Design through or design around

Every Apple fan has fantasized at least once in this post-Jobs era: Why can’t Jonathan Ive, the creative guru, Jobs’ right-wing man and best friend, the greatest industrial designer alive, take the helm? But as of now, there is no hint of him aspiring beyond the design lord, and the current king of Appledom, Tim Cook, is the second greatest Apple CEO ever behind Jobs in everybody’s eyes. Case closed.

Designers aren’t known as “aspiring” as marketers, MBA-ers, salesmen, or even accountants. This article tries to explain why relatively few designers are willing to create a startup. Its conclusion is that maybe the designers don’t know the joy of the “designing the process” (meta-design) instead of “designing things.” Once they broaden their view, they might enjoy and even thrive on being a CEO.

It’s not enough to just love to design. It’s about loving the process so much that you want to design your company from the ground up. As Gentry Underwood, former IDEO-er and co-founder of Mailbox explained to me, “thinking like a designer means being better suited for the open-ended ambiguous problems that epitomize the startup journey and having the skills needed to iterate towards product-market fit.” You’re excited to apply the design mindset to rethinking organizational structure, go-to-market strategy, and the many other challenges that inevitably get thrown your way — “opening the aperture to what it is they are designing,” is how Neil Grimmer, co-founder/CEO of Plum Organics put it.

I myself am not a “designer” in the traditional sense but I did have creative control over design in my field: documentation. As the article says, the fundamental element of design is problem solving, and documentation was no exception.

After enjoying designing templates and formats for a couple of years, I thought it was time for me to “broaden” my view and apply what I had learned to other areas. There was only so much a piece of document could do, which was the firefighter of product hazards. Why not prevent the disaster before it happens by fixing the product itself?

So I stepped out of document design and marched into human interaction design. Can we make a product so efficient that it does not even accompany a manual? “Die manual die” was echoing in my head. I admit, my motivation was tainted.

But then I hit on a big wall: Humans. No, they were not the humans I was trying to save from Rube Goldberg machines (a.k.a. Users), but the humans I was working together to save those humans (a.k.a. Coworkers).
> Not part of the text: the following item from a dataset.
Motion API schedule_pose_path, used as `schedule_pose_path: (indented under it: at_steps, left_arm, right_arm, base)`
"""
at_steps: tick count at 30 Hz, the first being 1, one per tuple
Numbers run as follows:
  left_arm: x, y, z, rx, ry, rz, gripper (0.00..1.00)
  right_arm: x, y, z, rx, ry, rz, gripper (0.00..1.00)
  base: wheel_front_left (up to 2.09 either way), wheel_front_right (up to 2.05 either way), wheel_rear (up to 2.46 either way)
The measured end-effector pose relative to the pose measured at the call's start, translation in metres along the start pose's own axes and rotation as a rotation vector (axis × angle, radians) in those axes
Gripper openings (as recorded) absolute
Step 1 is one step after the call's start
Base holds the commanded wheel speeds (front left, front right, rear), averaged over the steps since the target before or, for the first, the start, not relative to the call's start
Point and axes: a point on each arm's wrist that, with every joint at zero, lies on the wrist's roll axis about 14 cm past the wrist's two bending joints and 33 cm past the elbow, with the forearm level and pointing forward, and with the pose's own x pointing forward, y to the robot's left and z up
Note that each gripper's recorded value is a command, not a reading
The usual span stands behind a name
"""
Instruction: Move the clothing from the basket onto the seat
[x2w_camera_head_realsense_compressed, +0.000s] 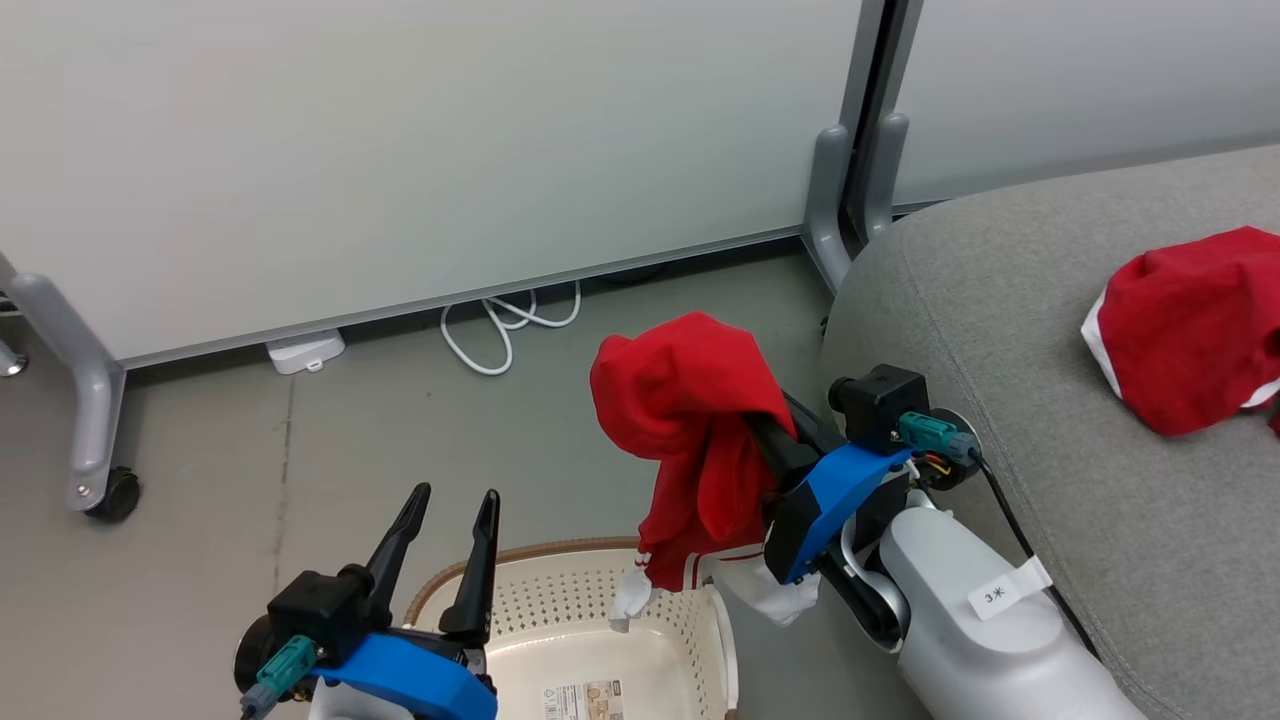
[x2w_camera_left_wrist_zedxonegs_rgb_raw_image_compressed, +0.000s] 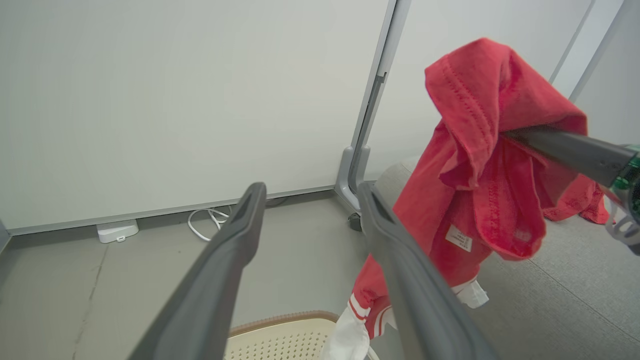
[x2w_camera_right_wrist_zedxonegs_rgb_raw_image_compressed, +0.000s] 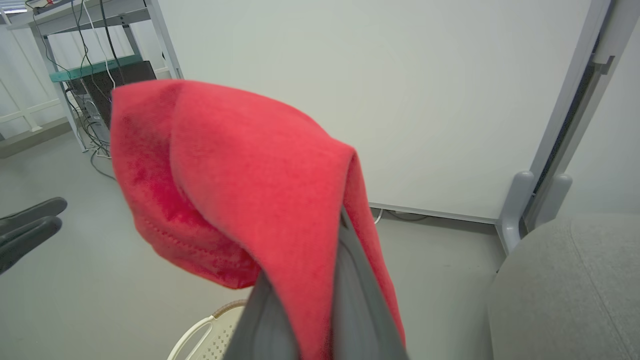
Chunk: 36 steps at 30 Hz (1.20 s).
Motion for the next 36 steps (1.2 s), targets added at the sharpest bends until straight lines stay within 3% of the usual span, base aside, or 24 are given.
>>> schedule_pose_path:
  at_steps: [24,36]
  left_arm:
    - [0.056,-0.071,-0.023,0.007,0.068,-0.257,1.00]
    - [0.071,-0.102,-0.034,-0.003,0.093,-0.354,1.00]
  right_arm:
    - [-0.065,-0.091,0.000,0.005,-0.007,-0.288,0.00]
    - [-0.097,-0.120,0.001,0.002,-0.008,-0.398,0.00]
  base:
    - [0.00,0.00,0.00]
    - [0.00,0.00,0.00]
In document design, I was absolutely the king of the world. I could move every text, line, and color down to a pixel by just a command (click). I could even change the whole structure in one afternoon and redo it the next day. I was God in my small sandbox. No, I was more than that god: I didn’t need six days and a day off to create an entire universe.

Working on human interaction design was literally working with people, which was, as we all know, a force of nature. Humans moved on their own terms, said yes when they meant no, and what remained true until the day before was no longer true the next day. Nothing was predictable. Unlike a fixed solid object, the perfectness of human being was in its imperfectness. We were created by a lazy guy who took god-awfully long seven days to finish his job, remember?

I believe the same issue applies to running a company. There is a reason why every company says, both truthfully and showing-off-ly,  that people is their greatest asset. That statement is slightly exaggerating. People isn’t a company’s greatest asset. People is its only asset. To run a company is to control unpredictable humans by an unpredictable human. Wanna try it?

With documents, I could design through them. With people, I had to design around them. If a designer is to switch from designing things to designing an organization, what he has to change isn’t just a matter of adopting a “process” mindset. He has to give up being an almighty god in his sandbox and turn into a servant in the schoolyard.

Are you willing to stop pretending to be a god? That is the question.